Sobretudo nos tempos passados, estimava-se o afastamento do mundo e o desprezo pelo corpo. Esta atitude favoreceu a progressiva destruição da natureza. Ora o Espírito de Deus conduz-nos ao respeito pela dignidade de todas as coisas criadas, nas quais Deus está presente. Não se trata de visionismo especulativo ou romântico: é a condição essencial para a sobrevivência da Humanidade nesta única terra de Deus.

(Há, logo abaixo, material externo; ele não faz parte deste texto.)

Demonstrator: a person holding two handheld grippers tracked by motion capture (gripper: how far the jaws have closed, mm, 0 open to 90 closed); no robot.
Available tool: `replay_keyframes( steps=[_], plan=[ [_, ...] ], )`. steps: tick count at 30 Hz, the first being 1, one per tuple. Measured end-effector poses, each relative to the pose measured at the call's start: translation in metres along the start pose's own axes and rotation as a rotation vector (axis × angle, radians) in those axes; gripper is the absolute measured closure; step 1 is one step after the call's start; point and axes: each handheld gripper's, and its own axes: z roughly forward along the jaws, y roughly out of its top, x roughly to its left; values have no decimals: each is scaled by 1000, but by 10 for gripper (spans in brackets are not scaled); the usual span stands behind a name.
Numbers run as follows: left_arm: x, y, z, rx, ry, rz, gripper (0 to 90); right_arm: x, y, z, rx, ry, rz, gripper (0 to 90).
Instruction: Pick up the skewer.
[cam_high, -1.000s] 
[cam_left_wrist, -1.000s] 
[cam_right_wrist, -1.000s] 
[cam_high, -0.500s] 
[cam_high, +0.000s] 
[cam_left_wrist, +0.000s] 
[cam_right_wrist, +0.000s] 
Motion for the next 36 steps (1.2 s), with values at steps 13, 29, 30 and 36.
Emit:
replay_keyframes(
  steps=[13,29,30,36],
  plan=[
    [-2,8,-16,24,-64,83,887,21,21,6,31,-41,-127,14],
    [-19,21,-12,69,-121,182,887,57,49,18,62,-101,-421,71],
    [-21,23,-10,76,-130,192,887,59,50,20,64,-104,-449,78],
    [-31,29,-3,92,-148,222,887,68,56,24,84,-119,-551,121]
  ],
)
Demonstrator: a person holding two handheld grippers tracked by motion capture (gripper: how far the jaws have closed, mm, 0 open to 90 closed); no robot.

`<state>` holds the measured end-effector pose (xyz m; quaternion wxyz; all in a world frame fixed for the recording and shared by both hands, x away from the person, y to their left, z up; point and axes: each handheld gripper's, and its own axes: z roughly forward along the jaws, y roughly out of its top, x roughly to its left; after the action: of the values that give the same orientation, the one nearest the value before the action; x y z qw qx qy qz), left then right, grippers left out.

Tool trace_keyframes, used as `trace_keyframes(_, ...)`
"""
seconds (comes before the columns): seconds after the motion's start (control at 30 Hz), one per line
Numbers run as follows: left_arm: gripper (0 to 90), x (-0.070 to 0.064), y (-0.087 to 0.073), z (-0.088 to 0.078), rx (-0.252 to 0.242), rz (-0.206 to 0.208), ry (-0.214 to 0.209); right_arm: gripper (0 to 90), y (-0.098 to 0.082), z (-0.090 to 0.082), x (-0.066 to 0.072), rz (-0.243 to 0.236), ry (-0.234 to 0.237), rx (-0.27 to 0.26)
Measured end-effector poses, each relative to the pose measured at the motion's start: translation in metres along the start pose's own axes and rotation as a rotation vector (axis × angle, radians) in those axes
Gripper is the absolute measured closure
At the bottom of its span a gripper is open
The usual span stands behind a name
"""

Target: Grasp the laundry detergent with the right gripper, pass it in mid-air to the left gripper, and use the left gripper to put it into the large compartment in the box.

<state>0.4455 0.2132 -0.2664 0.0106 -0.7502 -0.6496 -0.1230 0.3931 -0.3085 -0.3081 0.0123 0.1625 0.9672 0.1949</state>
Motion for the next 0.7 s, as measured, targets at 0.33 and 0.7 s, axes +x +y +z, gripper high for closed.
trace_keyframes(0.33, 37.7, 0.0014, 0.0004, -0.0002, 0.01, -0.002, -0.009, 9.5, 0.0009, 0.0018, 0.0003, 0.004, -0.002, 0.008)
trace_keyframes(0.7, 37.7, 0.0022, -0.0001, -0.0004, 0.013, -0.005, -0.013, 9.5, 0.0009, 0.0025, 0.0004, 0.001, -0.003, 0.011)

Mas a experiência de Deus não é apenas o eco do Espírito Santo no nosso coração: o Espírito Santo é «o poder que dá vida aos mortos, uma sempre nova criação de todas coisas; e a fé é o começo de um novo nascimento para uma vida nova».Não é mera revelação: é a fonte da vida.

Ao fim do 1º passeio, registei com o maior rigor possível, este testemunho:

 

O QUE É QUE AMO QUANDO AMO DEUS?

Quando amo a Deus, amo a beleza de tudo  o que é corporal, o ritmos dos movimentos, o brilho dos olhos, os abraços, sentimentos, odores, e os sons de toda esta pluriforme criação. Quando eu vos amo, meu Deus, quero abraçar a criação inteira, quero amar com todos os sentidos a Criação que brotou do amor. Em todas as coisas que vêm ao meu encontro, tu estás à minha espera.

Por muito tempo procurei-te dentro de mim e aninhei-me na concha do meu espírito como dentro de uma muralha. Mas tu estavas fora da minha estreiteza e guiaste-me para a imensidão do amor da vida. E assim encontrei-me a mim próprio, quando soube amar tudo o que não era eu.

A experiência de Deus aprofunda as experiências da vida, o sim à vida, a alegria de existir. Sinto o Deus vivo, a fonte inexaurível e eterna da vida.